Le vespe sono insetti essenziali per l’equilibrio ambientale, ma quando costruiscono il loro nido a ridosso dell’abitazione – nel cassone delle tapparelle, sotto un cornicione, nel sottotetto o in giardino – la convivenza può diventare rischiosa. Se si sentono minacciate, infatti, possono attaccare pungendo ripetutamente, con conseguenze anche gravi per la salute. Per questo, non appena si nota un vespaio, è consigliabile intervenire prima che cresca troppo, affidandosi a un disinfestatore professionista oppure agendo in autonomia con trattamenti naturali e le dovute precauzioni.
Come riconoscere un nido di vespe
Le vespe si distinguono dalle api per il corpo più lungo e affusolato, con una sottile linea di separazione tra torace e addome. Il loro nido è costruito con saliva e fibre vegetali secche, ha un colore grigio-marrone e una caratteristica forma sferica composta da celle esagonali, dove vengono deposte le larve. Lo si trova più spesso in zone riparate: sotto i cornicioni, vicino ai davanzali, nell’unità esterna del condizionatore o in altri spazi protetti della casa.

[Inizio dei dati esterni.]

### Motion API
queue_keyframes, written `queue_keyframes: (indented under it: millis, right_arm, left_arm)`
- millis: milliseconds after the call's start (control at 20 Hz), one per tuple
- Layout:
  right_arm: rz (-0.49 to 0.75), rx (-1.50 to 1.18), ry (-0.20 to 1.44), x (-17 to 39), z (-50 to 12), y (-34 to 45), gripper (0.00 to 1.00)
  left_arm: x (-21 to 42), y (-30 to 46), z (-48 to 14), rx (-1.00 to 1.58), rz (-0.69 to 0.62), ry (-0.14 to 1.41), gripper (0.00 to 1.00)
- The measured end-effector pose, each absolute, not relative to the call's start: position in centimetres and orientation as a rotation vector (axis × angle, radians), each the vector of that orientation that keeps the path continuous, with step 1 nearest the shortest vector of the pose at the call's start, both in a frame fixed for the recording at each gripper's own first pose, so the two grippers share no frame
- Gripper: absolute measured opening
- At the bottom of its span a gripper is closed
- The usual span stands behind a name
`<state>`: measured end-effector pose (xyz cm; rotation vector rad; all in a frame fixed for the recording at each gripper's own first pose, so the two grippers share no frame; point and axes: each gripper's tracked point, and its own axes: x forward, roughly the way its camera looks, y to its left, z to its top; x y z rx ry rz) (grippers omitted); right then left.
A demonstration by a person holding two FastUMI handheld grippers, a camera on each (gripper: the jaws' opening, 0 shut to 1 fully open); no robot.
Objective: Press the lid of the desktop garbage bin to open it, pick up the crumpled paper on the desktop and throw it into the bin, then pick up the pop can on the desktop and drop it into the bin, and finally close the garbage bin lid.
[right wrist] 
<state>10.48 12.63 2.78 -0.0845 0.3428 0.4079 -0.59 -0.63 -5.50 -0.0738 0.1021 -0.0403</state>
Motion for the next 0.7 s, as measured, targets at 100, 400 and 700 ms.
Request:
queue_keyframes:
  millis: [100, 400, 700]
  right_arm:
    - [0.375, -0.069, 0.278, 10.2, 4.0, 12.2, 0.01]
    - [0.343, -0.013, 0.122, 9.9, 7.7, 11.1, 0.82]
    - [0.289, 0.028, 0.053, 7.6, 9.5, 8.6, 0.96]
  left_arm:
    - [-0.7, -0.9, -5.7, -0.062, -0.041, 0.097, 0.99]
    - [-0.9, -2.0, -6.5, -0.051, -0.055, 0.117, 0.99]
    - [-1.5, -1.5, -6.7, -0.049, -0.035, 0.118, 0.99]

Non appena si individua un vespaio, è importante allontanare dalle vicinanze eventuali fonti di cibo che potrebbero attirare ulteriormente le vespe, per poi organizzare con calma l’intervento di rimozione.
Stordire le vespe con il fumo
Il metodo naturale più utilizzato per liberarsi di un nido di vespe sfrutta il fumo, che questi insetti non tollerano e che li costringe ad abbandonare il rifugio. Si può procedere in due modi:
- Con un barattolo di latta: si accende della carta all’interno di un contenitore metallico con coperchio, posizionandolo vicino al nido finché le vespe non lo abbandonano.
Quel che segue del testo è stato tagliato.